-- TASK OBJECTIVE --
Retype all the data word for word.
----------
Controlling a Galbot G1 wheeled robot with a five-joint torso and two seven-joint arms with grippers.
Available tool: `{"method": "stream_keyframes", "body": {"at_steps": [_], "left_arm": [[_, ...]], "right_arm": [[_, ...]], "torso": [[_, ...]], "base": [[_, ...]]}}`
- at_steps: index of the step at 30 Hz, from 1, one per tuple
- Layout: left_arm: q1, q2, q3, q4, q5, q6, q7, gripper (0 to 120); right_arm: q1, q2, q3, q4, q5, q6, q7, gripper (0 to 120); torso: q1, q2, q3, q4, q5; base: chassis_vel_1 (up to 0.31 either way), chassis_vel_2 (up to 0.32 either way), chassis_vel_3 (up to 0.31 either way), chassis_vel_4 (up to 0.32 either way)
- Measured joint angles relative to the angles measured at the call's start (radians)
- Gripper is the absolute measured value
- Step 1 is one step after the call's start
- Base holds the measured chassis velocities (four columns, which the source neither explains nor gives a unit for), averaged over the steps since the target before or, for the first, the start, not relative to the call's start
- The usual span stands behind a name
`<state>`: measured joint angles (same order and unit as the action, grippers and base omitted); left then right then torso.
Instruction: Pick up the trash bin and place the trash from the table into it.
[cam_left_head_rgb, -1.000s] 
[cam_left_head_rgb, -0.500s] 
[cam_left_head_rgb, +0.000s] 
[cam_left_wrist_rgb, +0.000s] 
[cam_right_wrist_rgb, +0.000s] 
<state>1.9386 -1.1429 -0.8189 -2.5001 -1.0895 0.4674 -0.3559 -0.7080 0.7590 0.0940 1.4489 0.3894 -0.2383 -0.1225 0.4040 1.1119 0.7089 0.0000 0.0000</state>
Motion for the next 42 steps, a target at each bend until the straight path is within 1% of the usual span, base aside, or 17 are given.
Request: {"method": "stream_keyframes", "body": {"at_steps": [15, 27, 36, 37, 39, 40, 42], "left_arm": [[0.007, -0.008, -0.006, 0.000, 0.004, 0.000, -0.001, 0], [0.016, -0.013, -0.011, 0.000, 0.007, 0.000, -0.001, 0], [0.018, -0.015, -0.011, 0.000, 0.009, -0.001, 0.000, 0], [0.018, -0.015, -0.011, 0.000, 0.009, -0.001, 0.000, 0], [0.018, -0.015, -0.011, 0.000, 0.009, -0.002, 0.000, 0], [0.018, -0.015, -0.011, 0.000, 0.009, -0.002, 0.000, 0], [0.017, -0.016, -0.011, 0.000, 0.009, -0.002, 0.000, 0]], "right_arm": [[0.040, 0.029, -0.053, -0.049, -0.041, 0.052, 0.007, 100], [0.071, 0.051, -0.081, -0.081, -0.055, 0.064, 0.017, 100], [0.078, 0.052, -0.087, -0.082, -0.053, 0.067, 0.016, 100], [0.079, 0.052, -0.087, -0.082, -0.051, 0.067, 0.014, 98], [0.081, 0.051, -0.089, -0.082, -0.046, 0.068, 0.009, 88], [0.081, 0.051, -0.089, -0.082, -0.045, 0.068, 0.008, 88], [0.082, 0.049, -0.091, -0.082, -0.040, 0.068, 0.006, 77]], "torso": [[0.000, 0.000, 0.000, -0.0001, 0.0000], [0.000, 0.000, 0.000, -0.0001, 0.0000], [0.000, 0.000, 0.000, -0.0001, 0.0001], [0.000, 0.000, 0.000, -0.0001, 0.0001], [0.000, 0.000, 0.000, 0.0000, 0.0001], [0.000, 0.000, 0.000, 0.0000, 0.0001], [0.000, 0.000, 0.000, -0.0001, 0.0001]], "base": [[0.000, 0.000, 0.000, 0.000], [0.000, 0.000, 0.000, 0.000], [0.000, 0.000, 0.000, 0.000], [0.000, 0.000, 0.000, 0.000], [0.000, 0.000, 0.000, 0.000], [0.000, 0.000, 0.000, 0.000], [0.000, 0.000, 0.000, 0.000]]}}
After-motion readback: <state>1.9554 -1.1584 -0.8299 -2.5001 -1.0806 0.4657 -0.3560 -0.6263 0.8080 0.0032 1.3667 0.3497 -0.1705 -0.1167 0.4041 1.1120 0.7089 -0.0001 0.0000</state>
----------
-- OUTPUT BELOW --
Controlling a Galbot G1 wheeled robot with a five-joint torso and two seven-joint arms with grippers.
Available tool: `{"method": "stream_keyframes", "body": {"at_steps": [_], "left_arm": [[_, ...]], "right_arm": [[_, ...]], "torso": [[_, ...]], "base": [[_, ...]]}}`
- at_steps: index of the step at 30 Hz, from 1, one per tuple
- Layout: left_arm: q1, q2, q3, q4, q5, q6, q7, gripper (0 to 120); right_arm: q1, q2, q3, q4, q5, q6, q7, gripper (0 to 120); torso: q1, q2, q3, q4, q5; base: chassis_vel_1 (up to 0.31 either way), chassis_vel_2 (up to 0.32 either way), chassis_vel_3 (up to 0.31 either way), chassis_vel_4 (up to 0.32 either way)
- Measured joint angles relative to the angles measured at the call's start (radians)
- Gripper is the absolute measured value
- Step 1 is one step after the call's start
- Base holds the measured chassis velocities (four columns, which the source neither explains nor gives a unit for), averaged over the steps since the target before or, for the first, the start, not relative to the call's start
- The usual span stands behind a name
`<state>`: measured joint angles (same order and unit as the action, grippers and base omitted); left then right then torso.
Instruction: Pick up the trash bin and place the trash from the table into it.
[cam_left_head_rgb, -1.000s] 
[cam_left_head_rgb, -0.500s] 
[cam_left_head_rgb, +0.000s] 
[cam_left_wrist_rgb, +0.000s] 
[cam_right_wrist_rgb, +0.000s] 
<state>1.9386 -1.1429 -0.8189 -2.5001 -1.0895 0.4674 -0.3559 -0.7080 0.7590 0.0940 1.4489 0.3894 -0.2383 -0.1225 0.4040 1.1119 0.7089 0.0000 0.0000</state>
Motion for the next 42 steps, a target at each bend until the straight path is within 1% of the usual span, base aside, or 17 are given.
Request: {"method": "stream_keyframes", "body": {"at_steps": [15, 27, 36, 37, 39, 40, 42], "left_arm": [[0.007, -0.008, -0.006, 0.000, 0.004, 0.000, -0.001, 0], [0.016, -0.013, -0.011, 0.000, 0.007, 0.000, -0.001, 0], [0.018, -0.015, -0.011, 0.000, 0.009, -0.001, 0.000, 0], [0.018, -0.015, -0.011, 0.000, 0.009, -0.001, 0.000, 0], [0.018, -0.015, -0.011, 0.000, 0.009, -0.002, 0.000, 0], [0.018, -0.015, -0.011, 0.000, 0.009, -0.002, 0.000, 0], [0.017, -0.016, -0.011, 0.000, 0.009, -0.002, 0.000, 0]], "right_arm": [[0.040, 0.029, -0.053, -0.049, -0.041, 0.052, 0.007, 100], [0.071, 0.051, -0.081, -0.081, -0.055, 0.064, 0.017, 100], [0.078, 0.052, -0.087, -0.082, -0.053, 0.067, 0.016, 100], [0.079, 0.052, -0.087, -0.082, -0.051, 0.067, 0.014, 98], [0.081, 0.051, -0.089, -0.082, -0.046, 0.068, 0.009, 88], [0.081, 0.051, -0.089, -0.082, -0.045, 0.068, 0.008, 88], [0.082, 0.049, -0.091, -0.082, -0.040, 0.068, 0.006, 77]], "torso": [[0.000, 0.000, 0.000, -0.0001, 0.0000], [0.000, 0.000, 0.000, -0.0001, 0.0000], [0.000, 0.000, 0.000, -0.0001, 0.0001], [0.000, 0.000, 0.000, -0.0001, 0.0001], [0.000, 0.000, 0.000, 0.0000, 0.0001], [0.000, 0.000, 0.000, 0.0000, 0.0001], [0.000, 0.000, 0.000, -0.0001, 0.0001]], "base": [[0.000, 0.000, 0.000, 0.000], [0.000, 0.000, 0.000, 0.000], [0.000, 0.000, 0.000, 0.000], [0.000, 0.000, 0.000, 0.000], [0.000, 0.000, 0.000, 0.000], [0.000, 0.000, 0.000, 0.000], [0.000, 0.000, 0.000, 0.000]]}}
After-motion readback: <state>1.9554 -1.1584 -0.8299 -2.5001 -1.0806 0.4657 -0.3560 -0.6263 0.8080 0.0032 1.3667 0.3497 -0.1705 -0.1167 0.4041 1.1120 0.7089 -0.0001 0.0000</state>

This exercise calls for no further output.